Love is behind all of this and I can't imagine my life without my adopted siblings. It would be a much darker place. Through thick and thin, PTSD, trauma, behavioral problems, and mental illness, my parents never once considered, and never would, giving up their children.
In recent years, I've found it frustrating for people to adopt children from other countries when there are thousands in the system locally in the United States. I know that any child that finds a loving home is lucky to be loved, but I've often equated adopting a child from another country to buying a fancy dog to show off to your friends, instead of grabbing the mutt from the pound that needs you just as much, if not more. I hate to compare children to dogs, they are very different from one another, and I do realize that, but if you pause to think about it for a second, you'll agree that rehoming a child is much more severe and disgusting.

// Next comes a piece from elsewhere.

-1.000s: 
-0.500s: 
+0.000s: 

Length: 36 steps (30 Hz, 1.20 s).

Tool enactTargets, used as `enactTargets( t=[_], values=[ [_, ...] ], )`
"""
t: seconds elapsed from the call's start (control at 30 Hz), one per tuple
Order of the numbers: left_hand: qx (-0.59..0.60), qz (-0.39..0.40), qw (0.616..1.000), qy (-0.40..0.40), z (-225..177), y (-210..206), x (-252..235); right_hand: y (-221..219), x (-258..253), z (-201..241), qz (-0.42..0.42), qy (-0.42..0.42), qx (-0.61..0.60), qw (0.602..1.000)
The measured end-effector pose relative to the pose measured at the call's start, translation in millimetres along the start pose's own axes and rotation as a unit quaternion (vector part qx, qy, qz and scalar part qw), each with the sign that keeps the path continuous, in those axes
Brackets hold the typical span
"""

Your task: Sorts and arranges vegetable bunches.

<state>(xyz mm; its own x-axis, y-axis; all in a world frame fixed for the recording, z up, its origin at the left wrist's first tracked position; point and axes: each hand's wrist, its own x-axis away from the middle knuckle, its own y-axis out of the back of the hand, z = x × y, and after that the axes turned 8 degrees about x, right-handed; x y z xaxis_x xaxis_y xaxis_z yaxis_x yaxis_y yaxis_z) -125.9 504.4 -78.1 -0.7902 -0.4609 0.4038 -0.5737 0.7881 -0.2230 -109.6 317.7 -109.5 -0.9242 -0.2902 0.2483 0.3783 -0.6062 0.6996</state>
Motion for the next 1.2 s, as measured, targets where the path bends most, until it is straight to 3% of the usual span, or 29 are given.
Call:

The awful people I see giving up pets that they just can't care for on the internet make me cringe. But this? This is absurd.
This rehoming practice happens with children as well and there are truly Facebook groups out there for finding new homes for adopted children as if they were a litter of kittens. Children with real-life issues need real-life solutions, love, and to be shown kindness that they may have never known before. Not to be seen as a burden to their new parents. Not to be seen as something temporary. Love is eternal.
I would kindly ask you to think with your heart when you bring any living thing home to spend its life with you, especially a child. The panic, confusion, depression, and feelings of abandonment, run deep, especially in a human child. Children are important. They are the future. We have to do better than this. This is unforgivable, unnecessary, and downright cruel.